== THE PROBLEM ==
Reproduce the listing below from the line with "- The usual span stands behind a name" to the line with "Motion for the", both lines included, character for character, minus any pictures.

== SUPPLIED INFORMATION ==
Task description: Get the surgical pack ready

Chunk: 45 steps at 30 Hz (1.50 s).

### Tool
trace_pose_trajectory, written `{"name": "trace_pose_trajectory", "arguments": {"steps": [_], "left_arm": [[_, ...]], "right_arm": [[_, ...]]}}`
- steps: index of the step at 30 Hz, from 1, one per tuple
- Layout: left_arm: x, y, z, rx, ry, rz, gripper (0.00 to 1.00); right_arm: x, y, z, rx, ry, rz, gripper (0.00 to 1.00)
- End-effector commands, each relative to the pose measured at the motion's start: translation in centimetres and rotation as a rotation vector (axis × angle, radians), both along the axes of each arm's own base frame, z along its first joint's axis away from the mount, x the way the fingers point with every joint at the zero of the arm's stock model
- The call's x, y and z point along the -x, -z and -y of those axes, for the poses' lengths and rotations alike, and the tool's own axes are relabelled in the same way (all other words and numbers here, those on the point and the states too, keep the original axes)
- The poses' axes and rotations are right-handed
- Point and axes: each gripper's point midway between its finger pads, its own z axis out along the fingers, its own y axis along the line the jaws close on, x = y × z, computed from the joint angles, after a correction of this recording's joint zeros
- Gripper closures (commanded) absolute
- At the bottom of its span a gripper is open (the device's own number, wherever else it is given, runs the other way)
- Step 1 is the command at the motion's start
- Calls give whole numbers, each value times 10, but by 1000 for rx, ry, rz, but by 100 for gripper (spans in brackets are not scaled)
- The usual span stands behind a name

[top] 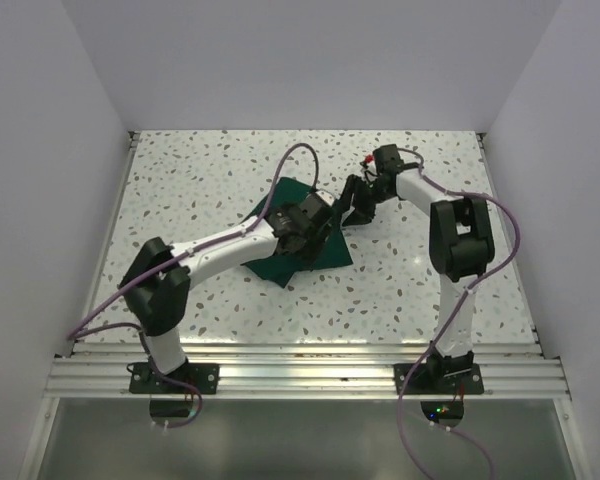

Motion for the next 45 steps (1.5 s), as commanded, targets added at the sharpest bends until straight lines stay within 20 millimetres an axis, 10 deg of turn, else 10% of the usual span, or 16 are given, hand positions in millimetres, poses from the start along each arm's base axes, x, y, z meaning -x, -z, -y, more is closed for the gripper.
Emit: {"name": "trace_pose_trajectory", "arguments": {"steps": [1,4,15,29,32,45], "left_arm": [[-22,2,-12,-147,-73,44,17],[-29,9,-3,-179,-75,38,16],[-26,41,-2,-237,-92,-37,23],[-27,30,-1,-210,-69,-52,86],[-28,23,-2,-183,-75,-60,100],[-37,-20,8,-108,-44,-32,100]], "right_arm": [[30,-10,42,54,12,-43,43],[57,-10,65,89,15,-32,27],[110,-16,70,49,28,17,26],[107,-24,20,-74,-48,40,31],[102,-30,-6,-153,-61,40,37],[59,-42,-73,-398,64,2,93]]}}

== TASK RESULT ==
- The usual span stands behind a name

[top] 

Motion for the next 45 steps (1.5 s), as commanded, targets added at the sharpest bends until straight lines stay within 20 millimetres an axis, 10 deg of turn, else 10% of the usual span, or 16 are given, hand positions in millimetres, poses from the start along each arm's base axes, x, y, z meaning -x, -z, -y, more is closed for the gripper.

There's no more to this exercise.